BEGIN Dataset excerpt

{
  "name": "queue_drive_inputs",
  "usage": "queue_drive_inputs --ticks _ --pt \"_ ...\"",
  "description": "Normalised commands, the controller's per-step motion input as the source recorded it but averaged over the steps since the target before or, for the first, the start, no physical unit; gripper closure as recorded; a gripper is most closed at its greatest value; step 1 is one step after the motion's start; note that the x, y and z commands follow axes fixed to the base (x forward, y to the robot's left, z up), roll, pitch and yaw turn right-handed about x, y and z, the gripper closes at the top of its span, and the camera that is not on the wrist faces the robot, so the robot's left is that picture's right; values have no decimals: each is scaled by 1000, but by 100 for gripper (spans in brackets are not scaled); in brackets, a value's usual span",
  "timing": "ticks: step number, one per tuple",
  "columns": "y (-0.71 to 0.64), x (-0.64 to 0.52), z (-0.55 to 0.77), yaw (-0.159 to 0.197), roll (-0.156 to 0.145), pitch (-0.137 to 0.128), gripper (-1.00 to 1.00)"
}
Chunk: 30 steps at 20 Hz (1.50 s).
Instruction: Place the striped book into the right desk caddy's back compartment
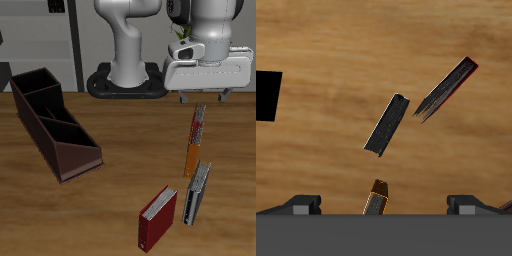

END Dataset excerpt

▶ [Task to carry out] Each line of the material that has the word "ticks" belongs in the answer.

▶ [Answer for this exercise]
  "usage": "queue_drive_inputs --ticks _ --pt \"_ ...\"",
  "timing": "ticks: step number, one per tuple",

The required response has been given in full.